◆ **TASK DETAILS**: Give again, word for word, every line below from the one that has "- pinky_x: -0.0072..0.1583" through the one that has "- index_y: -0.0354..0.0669", both included, and no others.
--
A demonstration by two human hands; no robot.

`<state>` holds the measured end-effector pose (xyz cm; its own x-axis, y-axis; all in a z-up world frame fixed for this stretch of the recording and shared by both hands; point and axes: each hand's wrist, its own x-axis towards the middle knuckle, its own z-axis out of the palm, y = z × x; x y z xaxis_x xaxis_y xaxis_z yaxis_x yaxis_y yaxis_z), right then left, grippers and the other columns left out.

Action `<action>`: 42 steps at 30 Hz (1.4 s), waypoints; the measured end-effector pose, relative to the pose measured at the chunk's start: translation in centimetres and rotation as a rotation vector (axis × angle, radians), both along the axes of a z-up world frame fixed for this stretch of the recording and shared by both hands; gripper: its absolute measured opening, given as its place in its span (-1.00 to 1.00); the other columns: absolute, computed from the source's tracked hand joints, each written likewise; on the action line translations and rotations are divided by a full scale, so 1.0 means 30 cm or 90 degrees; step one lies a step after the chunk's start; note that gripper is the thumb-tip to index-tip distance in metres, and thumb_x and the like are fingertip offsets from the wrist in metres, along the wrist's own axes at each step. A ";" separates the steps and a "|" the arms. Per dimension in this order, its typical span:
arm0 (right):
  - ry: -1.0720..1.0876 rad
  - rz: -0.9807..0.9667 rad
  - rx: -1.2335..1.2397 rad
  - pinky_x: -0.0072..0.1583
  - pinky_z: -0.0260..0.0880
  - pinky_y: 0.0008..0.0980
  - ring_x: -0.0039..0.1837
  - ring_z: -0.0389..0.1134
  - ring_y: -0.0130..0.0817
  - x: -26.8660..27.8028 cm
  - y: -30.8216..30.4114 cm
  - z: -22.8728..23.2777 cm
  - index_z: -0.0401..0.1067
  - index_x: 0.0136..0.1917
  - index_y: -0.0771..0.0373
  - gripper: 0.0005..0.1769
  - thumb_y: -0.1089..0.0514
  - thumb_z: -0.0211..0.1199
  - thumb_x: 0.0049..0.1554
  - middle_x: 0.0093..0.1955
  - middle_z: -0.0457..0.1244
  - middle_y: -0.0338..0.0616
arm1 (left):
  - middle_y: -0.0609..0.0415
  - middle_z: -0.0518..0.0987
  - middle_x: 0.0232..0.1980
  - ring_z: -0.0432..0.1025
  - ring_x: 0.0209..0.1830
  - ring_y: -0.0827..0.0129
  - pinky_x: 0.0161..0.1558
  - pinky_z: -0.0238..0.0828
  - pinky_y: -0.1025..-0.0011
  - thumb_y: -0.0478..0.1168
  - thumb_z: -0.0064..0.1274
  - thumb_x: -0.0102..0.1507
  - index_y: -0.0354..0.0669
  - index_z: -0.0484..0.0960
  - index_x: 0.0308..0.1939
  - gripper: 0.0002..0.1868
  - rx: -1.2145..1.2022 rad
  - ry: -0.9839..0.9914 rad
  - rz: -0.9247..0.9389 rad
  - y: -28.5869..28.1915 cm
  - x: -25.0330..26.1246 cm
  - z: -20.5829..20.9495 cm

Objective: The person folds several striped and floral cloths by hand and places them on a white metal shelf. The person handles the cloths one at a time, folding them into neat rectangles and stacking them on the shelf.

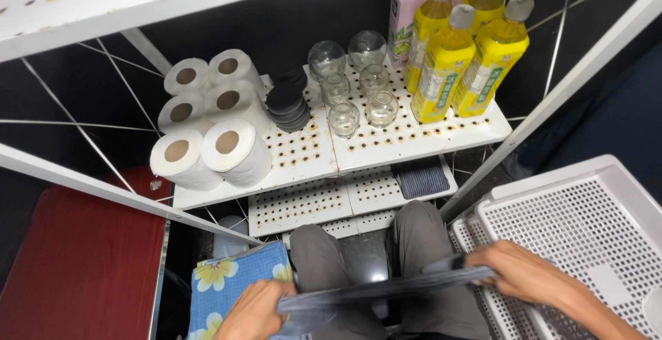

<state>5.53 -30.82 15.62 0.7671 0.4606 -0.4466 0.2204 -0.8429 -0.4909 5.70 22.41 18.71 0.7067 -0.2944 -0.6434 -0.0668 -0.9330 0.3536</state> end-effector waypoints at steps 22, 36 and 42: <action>-0.438 -0.222 0.039 0.24 0.67 0.05 0.59 0.29 0.12 0.204 0.116 -0.510 0.53 0.47 0.11 -0.35 0.37 0.34 0.11 0.53 0.29 0.09 | -0.05 0.64 0.37 0.52 0.40 0.05 0.42 0.46 0.04 -0.36 -0.06 0.45 -0.04 0.69 0.36 -0.57 -0.141 -0.328 0.375 -0.026 0.099 -0.508; 0.203 -0.864 0.362 0.68 0.23 -0.09 0.63 0.38 -0.05 -0.046 0.073 -0.817 0.68 0.51 0.15 -0.33 -0.21 0.37 0.27 0.63 0.42 -0.04 | -0.07 0.14 0.87 -0.01 0.87 0.05 0.76 -0.07 -0.08 -0.12 -0.10 0.54 -0.09 0.33 0.73 -0.36 -0.173 -0.467 0.289 -0.201 -0.049 -0.660; 0.238 -0.930 0.454 0.02 0.46 -0.21 -0.01 0.53 -0.09 -0.047 0.065 -0.827 0.71 0.21 0.41 -0.68 0.10 0.51 0.32 0.05 0.56 0.13 | -0.23 0.41 0.68 0.10 0.76 -0.18 0.70 -0.35 -0.43 0.06 -0.08 0.51 -0.31 0.47 0.59 -0.33 -0.059 -0.495 -0.007 -0.367 -0.140 -0.785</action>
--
◆ **REPLY TO THE EXERCISE**:
  - pinky_x: -0.0072..0.1583
  - pinky_z: -0.0260..0.0880
  - pinky_y: 0.0008..0.0980
  - ring_x: -0.0039..0.1837
  - ring_z: -0.0389..0.1134
  - ring_y: -0.0130..0.0817
  - x: -26.8660..27.8028 cm
  - y: -30.8216..30.4114 cm
  - z: -22.8728..23.2777 cm
  - index_z: -0.0401..0.1067
  - index_x: 0.0136..0.1917
  - index_y: -0.0771..0.0373
  - gripper: 0.0005..0.1769
  - thumb_y: -0.1089..0.0514
  - thumb_z: -0.0211..0.1199
  - thumb_x: 0.0049..0.1554
  - middle_x: 0.0093..0.1955
  - middle_z: -0.0457..0.1244
  - middle_y: -0.0338..0.0616
arm1 (left):
  - middle_y: -0.0609..0.0415
  - middle_z: -0.0518..0.0987
  - middle_x: 0.0232..0.1980
  - ring_z: -0.0432..0.1025
  - ring_x: 0.0209..0.1830
  - ring_y: -0.0827..0.0129
  - pinky_x: 0.0161..0.1558
  - pinky_z: -0.0238..0.0828
  - pinky_y: -0.1025..-0.0011
  - thumb_y: -0.0478..0.1168
  - thumb_z: -0.0064..0.1274
  - thumb_x: -0.0102..0.1507
  - index_y: -0.0354..0.0669

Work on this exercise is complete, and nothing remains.